**PROBLEM STATEMENT:**
Print all the data below exactly, without images.

**EXTRACTED MATERIAL:**
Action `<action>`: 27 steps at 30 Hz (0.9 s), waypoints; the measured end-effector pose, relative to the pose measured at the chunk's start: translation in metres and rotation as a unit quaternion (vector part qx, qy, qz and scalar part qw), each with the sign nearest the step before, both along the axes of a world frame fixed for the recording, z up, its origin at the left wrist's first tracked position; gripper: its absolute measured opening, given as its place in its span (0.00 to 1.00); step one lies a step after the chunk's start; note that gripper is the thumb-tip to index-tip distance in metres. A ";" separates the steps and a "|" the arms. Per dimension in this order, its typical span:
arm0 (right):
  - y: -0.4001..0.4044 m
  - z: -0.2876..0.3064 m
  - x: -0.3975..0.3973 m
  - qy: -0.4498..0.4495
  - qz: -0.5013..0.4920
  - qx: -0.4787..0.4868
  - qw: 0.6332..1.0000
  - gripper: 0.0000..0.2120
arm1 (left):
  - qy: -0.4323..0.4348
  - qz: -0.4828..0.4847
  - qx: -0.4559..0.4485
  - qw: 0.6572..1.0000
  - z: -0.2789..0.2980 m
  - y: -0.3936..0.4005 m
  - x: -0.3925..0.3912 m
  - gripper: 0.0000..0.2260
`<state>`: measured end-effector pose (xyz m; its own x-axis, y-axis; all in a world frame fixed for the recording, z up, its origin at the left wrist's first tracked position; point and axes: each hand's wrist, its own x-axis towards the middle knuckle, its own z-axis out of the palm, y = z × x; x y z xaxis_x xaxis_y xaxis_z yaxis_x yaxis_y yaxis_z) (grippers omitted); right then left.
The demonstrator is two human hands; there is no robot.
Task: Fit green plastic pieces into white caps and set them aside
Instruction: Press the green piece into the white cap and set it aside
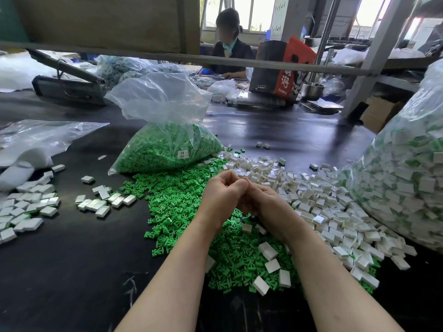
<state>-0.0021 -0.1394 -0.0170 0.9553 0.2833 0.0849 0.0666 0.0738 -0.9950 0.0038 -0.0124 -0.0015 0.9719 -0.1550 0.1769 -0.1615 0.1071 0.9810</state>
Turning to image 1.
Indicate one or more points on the clear bag of pale parts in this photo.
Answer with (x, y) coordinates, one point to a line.
(130, 68)

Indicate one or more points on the cardboard box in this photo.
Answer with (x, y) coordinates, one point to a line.
(382, 114)

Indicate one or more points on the empty clear plastic bag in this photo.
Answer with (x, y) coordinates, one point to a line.
(41, 136)

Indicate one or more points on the crumpled white plastic bag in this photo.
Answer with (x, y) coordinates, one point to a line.
(223, 89)

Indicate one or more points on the pile of green parts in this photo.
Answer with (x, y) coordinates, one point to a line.
(160, 195)

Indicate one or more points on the white plastic sheet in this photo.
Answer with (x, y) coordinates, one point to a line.
(23, 71)

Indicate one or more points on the brown board panel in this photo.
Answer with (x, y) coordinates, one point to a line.
(99, 22)

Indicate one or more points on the black and red box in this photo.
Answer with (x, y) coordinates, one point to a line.
(278, 72)

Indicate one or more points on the black table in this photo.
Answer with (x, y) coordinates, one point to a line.
(69, 281)

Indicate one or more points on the large bag of white caps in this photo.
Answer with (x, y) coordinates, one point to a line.
(414, 170)

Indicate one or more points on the white bags on shelf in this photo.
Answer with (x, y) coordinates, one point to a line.
(376, 55)

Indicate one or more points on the person's left forearm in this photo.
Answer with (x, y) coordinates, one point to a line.
(173, 295)

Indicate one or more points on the person's right hand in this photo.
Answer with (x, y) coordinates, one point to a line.
(275, 212)

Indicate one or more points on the grey metal shelf frame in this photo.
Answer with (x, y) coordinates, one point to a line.
(138, 54)

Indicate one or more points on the white paper sheets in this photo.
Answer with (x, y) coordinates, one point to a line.
(322, 105)

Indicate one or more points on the person's left hand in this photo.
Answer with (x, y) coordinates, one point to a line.
(220, 200)

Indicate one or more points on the pile of white plastic caps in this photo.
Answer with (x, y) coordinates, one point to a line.
(346, 209)

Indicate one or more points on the bag of green clips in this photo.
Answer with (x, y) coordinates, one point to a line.
(170, 146)

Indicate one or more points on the pile of assembled white pieces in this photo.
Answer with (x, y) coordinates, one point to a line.
(30, 207)

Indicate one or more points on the person's right forearm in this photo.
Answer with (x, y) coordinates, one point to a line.
(344, 295)

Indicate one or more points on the metal bowl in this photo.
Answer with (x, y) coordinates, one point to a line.
(312, 91)

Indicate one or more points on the small white plastic scrap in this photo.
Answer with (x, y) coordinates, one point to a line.
(102, 157)

**EXERCISE RESULT:**
Action `<action>`: 27 steps at 30 Hz (0.9 s), waypoints; the measured end-effector pose, relative to the pose measured at the chunk's start: translation in metres and rotation as a unit quaternion (vector part qx, qy, qz and scalar part qw), each with the sign nearest the step before, both along the axes of a world frame fixed for the recording, z up, its origin at the left wrist's first tracked position; gripper: its absolute measured opening, given as its place in its span (0.00 to 1.00); step one lies a step after the chunk's start; note that gripper is the thumb-tip to index-tip distance in metres. A ";" separates the steps and a "|" the arms. Per dimension in this order, its typical span:
arm0 (right):
  - y: -0.4001..0.4044 m
  - z: -0.2876..0.3064 m
  - x: -0.3975..0.3973 m
  - qy: -0.4498..0.4495
  - qz: -0.5013..0.4920
  - qx: -0.4787..0.4868
  - qw: 0.6332..1.0000
  - gripper: 0.0000..0.2120
arm1 (left):
  - qy: -0.4323..0.4348
  - qz: -0.4828..0.4847
  - qx: -0.4559..0.4485
  - qw: 0.6572..1.0000
  - z: -0.2789..0.2980 m
  - y: -0.3936..0.4005 m
  - x: -0.3925..0.3912 m
  - gripper: 0.0000..0.2260
`<state>`: measured end-effector pose (xyz m; its own x-axis, y-axis; all in a world frame fixed for the recording, z up, its origin at the left wrist's first tracked position; point and axes: each hand's wrist, its own x-axis towards the middle knuckle, its own z-axis out of the palm, y = z × x; x y z xaxis_x xaxis_y xaxis_z yaxis_x yaxis_y yaxis_z) (grippers omitted); right then left.
The demonstrator is two human hands; there is no robot.
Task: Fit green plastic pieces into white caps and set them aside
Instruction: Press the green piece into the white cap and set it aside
<state>-0.0021 -0.1394 -0.0170 0.9553 0.2833 0.0849 0.0666 0.0738 -0.9950 0.0038 -0.0124 -0.0015 0.9719 -0.1550 0.1769 -0.1615 0.1071 0.9810</state>
Turning to image 1.
Indicate one or more points on the clear bag of pale parts in this photo.
Answer with (x, y) coordinates, one point to a line.
(130, 68)

Indicate one or more points on the cardboard box in this photo.
Answer with (x, y) coordinates, one point to a line.
(382, 114)

Indicate one or more points on the empty clear plastic bag in this photo.
Answer with (x, y) coordinates, one point to a line.
(41, 136)

Indicate one or more points on the crumpled white plastic bag in this photo.
Answer with (x, y) coordinates, one point to a line.
(223, 89)

Indicate one or more points on the pile of green parts in this photo.
Answer with (x, y) coordinates, one point to a line.
(160, 195)

Indicate one or more points on the white plastic sheet in this photo.
Answer with (x, y) coordinates, one point to a line.
(23, 71)

Indicate one or more points on the brown board panel in this photo.
Answer with (x, y) coordinates, one point to a line.
(99, 22)

Indicate one or more points on the black and red box in this photo.
Answer with (x, y) coordinates, one point to a line.
(278, 72)

Indicate one or more points on the black table in this photo.
Answer with (x, y) coordinates, one point to a line.
(69, 281)

Indicate one or more points on the large bag of white caps in this photo.
Answer with (x, y) coordinates, one point to a line.
(414, 170)

Indicate one or more points on the white bags on shelf in this photo.
Answer with (x, y) coordinates, one point to a line.
(376, 55)

Indicate one or more points on the person's left forearm in this photo.
Answer with (x, y) coordinates, one point to a line.
(173, 295)

Indicate one or more points on the person's right hand in this photo.
Answer with (x, y) coordinates, one point to a line.
(275, 212)

Indicate one or more points on the grey metal shelf frame in this photo.
Answer with (x, y) coordinates, one point to a line.
(138, 54)

Indicate one or more points on the white paper sheets in this photo.
Answer with (x, y) coordinates, one point to a line.
(322, 105)

Indicate one or more points on the person's left hand in this photo.
Answer with (x, y) coordinates, one point to a line.
(220, 200)

Indicate one or more points on the pile of white plastic caps in this photo.
Answer with (x, y) coordinates, one point to a line.
(346, 209)

Indicate one or more points on the bag of green clips in this photo.
Answer with (x, y) coordinates, one point to a line.
(170, 146)

Indicate one or more points on the pile of assembled white pieces in this photo.
Answer with (x, y) coordinates, one point to a line.
(30, 207)

Indicate one or more points on the person's right forearm in this photo.
Answer with (x, y) coordinates, one point to a line.
(344, 295)

Indicate one or more points on the metal bowl in this photo.
Answer with (x, y) coordinates, one point to a line.
(312, 91)

Indicate one or more points on the small white plastic scrap in this photo.
Answer with (x, y) coordinates, one point to a line.
(102, 157)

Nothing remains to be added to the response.